- SUPPLIED INFORMATION
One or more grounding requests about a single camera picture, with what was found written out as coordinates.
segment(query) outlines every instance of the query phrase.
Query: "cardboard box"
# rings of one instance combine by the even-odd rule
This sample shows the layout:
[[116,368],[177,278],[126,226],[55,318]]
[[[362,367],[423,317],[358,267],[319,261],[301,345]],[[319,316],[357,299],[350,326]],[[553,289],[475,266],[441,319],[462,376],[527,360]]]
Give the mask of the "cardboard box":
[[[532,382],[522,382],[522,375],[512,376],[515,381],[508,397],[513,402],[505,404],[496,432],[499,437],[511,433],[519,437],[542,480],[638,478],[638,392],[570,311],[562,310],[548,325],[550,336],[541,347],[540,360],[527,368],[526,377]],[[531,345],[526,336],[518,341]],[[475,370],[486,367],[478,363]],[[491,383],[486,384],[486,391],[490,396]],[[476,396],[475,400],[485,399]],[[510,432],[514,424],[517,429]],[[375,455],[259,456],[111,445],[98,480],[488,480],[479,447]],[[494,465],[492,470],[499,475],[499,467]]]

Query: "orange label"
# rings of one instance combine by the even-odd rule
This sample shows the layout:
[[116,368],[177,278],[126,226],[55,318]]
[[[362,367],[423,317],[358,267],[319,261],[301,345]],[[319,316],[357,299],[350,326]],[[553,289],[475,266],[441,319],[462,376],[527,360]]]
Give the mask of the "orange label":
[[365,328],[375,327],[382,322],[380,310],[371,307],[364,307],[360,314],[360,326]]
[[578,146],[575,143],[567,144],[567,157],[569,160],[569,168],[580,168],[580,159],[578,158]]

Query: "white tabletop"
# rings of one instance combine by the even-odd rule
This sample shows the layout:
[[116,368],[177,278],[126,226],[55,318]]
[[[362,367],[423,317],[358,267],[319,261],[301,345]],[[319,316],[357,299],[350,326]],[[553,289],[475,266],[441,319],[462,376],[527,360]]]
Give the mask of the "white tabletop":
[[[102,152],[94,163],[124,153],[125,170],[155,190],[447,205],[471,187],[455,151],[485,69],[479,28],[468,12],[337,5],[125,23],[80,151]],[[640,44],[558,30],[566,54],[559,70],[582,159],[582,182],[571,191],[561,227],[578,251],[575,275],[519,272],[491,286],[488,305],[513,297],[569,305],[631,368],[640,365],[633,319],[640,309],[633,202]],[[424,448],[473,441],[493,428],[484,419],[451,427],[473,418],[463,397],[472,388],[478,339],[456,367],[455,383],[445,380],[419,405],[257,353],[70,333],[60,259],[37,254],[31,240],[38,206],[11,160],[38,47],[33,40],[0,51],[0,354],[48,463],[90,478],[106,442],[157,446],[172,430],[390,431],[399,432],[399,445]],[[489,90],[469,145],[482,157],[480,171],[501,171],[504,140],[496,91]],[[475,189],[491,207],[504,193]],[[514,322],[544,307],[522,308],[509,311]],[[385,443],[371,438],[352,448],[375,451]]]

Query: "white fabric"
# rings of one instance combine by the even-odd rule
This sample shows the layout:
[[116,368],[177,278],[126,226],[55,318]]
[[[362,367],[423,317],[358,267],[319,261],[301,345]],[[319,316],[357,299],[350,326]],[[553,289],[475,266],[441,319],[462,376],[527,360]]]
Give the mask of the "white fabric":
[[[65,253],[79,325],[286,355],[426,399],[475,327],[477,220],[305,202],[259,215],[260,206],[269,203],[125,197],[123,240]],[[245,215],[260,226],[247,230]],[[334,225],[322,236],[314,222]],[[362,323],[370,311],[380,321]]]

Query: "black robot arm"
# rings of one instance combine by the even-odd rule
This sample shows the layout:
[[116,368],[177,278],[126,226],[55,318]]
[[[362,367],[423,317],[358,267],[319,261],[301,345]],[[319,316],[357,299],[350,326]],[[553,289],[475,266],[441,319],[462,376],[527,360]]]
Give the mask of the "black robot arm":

- WHAT IS NEEDED
The whole listing should be transcribed word for word.

- YOUR SOLUTION
One or more grounding requests about a single camera picture, with what was found written out as coordinates.
segment(query) outlines every instance of the query phrase.
Query: "cardboard box"
# rings of one instance combine by the even-odd rule
This sample shows the layout:
[[116,368],[177,278],[126,226],[55,318]]
[[[362,367],[423,317],[358,267],[319,261],[301,345]],[[319,316],[357,299],[350,326]],[[553,289],[475,266],[441,319],[462,376],[527,360]]]
Give the mask of the "cardboard box":
[[[532,382],[522,382],[522,375],[512,376],[515,381],[508,397],[513,402],[505,404],[496,432],[499,437],[511,433],[519,437],[542,480],[638,478],[638,392],[570,311],[562,310],[548,325],[550,336],[541,347],[540,360],[527,368],[526,377]],[[531,345],[526,336],[518,341]],[[475,370],[486,367],[478,363]],[[491,383],[486,384],[486,391],[490,396]],[[476,396],[475,400],[485,399]],[[510,432],[514,424],[517,429]],[[375,455],[259,456],[111,445],[98,480],[488,480],[479,447]],[[494,465],[492,470],[499,475],[499,467]]]

Query: "orange label"
# rings of one instance combine by the even-odd rule
This sample shows the layout:
[[116,368],[177,278],[126,226],[55,318]]
[[[362,367],[423,317],[358,267],[319,261],[301,345]],[[319,316],[357,299],[350,326]],[[553,289],[475,266],[441,319],[462,376],[527,360]]]
Give the mask of the "orange label":
[[365,328],[375,327],[382,322],[380,310],[371,307],[364,307],[360,314],[360,326]]
[[578,146],[575,143],[567,144],[567,157],[569,160],[569,168],[580,168],[580,159],[578,158]]

Query: "white tabletop"
# rings of one instance combine by the even-odd rule
This sample shows the layout:
[[116,368],[177,278],[126,226],[55,318]]
[[[362,367],[423,317],[358,267],[319,261],[301,345]],[[319,316],[357,299],[350,326]],[[553,289],[475,266],[441,319],[462,376],[527,360]]]
Give the mask of the "white tabletop":
[[[102,152],[94,163],[124,153],[125,170],[155,190],[447,205],[471,187],[455,151],[485,69],[479,28],[468,12],[337,5],[125,23],[80,151]],[[640,44],[558,30],[566,54],[559,70],[582,159],[582,182],[571,191],[561,227],[578,251],[575,275],[519,272],[491,286],[488,305],[513,297],[569,305],[631,368],[640,365],[633,319],[640,309],[633,202]],[[424,448],[473,441],[493,428],[484,419],[451,427],[473,418],[463,397],[472,388],[478,339],[456,367],[455,383],[445,380],[419,405],[257,353],[70,333],[60,259],[37,254],[31,240],[38,206],[11,160],[38,47],[33,40],[0,51],[0,354],[48,463],[90,478],[106,442],[157,446],[172,430],[390,431],[399,432],[399,445]],[[489,90],[469,145],[482,157],[480,171],[501,171],[504,140],[496,91]],[[475,189],[491,207],[504,193]],[[514,322],[544,307],[522,308],[509,311]],[[385,443],[371,438],[352,448],[375,451]]]

Query: "white fabric"
# rings of one instance combine by the even-odd rule
This sample shows the layout:
[[116,368],[177,278],[126,226],[55,318]]
[[[362,367],[423,317],[358,267],[319,261],[301,345]],[[319,316],[357,299],[350,326]],[[553,289],[475,266],[441,319],[462,376],[527,360]]]
Give the mask of the "white fabric":
[[[65,253],[79,325],[286,355],[426,399],[475,327],[477,220],[305,202],[259,215],[260,206],[269,203],[125,197],[123,240]],[[245,215],[260,226],[247,230]],[[334,225],[322,236],[314,222]],[[362,323],[370,311],[380,321]]]

Query: "black robot arm"
# rings of one instance combine by the even-odd rule
This sample shows the layout:
[[116,368],[177,278],[126,226],[55,318]]
[[[362,367],[423,317],[358,267],[319,261],[301,345]],[[319,316],[357,299],[350,326]],[[553,289],[475,266],[441,319],[462,376],[527,360]]]
Give the mask of the "black robot arm":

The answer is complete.